The problem —
Only the number is wanted: how many lines of the data contain "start"?

Stored data —
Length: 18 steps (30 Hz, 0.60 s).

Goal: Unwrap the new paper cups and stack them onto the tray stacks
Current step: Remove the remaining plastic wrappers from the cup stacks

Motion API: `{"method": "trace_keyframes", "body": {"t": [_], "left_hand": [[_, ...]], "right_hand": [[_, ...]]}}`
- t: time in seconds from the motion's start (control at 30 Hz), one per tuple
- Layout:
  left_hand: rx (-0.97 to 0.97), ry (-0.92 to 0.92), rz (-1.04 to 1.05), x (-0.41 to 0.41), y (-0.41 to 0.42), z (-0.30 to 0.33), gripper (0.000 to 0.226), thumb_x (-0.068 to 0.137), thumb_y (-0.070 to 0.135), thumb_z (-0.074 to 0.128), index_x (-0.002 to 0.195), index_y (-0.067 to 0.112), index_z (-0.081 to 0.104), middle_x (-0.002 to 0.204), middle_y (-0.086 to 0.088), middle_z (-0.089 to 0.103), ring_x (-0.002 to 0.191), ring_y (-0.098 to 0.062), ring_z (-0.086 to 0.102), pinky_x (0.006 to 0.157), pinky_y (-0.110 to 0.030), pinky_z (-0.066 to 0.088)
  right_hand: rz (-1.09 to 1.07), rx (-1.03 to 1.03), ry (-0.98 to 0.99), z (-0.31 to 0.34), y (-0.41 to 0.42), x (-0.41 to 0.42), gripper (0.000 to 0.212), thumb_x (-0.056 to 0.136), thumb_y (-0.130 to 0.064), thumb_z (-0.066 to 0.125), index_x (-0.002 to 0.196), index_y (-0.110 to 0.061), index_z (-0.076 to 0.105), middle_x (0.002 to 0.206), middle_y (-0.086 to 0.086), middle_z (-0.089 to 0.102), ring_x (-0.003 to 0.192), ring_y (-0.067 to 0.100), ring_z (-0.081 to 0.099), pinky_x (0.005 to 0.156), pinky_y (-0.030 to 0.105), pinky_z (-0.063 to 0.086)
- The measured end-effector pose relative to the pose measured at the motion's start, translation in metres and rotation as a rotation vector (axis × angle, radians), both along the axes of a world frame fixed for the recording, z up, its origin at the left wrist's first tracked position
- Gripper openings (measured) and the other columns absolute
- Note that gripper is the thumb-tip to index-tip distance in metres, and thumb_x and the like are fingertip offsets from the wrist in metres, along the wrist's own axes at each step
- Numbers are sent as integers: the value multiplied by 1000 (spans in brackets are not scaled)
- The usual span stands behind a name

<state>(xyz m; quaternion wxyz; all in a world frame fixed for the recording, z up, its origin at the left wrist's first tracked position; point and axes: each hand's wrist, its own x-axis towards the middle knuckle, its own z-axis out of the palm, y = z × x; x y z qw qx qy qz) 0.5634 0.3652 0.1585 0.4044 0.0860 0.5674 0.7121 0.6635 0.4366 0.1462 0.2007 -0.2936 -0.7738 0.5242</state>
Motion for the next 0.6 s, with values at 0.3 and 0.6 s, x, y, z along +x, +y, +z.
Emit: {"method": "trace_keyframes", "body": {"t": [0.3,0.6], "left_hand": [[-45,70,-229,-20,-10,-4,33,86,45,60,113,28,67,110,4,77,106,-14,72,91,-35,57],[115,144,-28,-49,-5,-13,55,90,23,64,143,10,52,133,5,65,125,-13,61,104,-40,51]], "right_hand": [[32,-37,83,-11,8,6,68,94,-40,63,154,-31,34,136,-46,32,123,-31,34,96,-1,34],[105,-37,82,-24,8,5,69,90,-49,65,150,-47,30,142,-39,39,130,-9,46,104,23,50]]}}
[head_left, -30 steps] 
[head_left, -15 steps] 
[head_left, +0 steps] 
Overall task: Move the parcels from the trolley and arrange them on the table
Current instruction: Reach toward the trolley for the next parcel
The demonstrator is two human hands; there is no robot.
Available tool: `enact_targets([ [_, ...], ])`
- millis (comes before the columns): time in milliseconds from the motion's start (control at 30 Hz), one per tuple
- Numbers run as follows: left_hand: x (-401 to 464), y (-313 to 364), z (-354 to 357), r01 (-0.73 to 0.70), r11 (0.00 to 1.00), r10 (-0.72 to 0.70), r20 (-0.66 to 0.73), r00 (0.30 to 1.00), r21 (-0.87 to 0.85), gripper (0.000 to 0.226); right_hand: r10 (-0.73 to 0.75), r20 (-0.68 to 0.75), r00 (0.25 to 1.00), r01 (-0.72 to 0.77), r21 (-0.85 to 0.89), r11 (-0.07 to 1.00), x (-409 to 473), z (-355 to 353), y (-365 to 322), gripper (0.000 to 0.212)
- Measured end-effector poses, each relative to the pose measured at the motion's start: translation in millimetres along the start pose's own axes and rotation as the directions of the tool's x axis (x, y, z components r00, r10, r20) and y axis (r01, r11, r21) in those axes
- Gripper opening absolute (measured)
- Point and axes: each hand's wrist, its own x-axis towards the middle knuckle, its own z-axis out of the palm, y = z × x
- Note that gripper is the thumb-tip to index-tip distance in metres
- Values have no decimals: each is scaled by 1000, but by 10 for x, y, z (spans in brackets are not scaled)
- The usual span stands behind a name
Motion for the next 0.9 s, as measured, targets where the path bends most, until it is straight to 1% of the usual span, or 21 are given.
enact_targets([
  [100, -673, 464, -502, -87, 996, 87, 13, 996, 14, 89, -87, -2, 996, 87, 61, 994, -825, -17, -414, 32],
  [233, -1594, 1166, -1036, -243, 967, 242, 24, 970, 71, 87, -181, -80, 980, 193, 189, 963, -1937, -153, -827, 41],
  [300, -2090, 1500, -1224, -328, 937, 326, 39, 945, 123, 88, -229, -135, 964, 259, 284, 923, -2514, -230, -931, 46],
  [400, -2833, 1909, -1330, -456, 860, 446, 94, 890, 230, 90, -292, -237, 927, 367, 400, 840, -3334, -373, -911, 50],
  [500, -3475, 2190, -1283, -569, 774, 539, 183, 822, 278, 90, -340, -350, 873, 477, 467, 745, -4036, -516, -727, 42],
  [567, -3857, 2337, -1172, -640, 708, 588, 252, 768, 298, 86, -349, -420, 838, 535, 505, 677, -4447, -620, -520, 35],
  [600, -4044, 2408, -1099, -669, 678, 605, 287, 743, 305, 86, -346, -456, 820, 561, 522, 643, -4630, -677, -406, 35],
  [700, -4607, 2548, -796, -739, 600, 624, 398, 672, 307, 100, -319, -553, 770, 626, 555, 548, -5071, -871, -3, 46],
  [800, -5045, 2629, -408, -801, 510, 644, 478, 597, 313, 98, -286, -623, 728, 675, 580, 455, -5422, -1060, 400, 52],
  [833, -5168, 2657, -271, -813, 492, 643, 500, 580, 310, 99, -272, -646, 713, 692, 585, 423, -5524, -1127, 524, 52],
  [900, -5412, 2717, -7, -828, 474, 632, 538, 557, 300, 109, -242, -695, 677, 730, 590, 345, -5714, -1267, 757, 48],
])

Output below —
4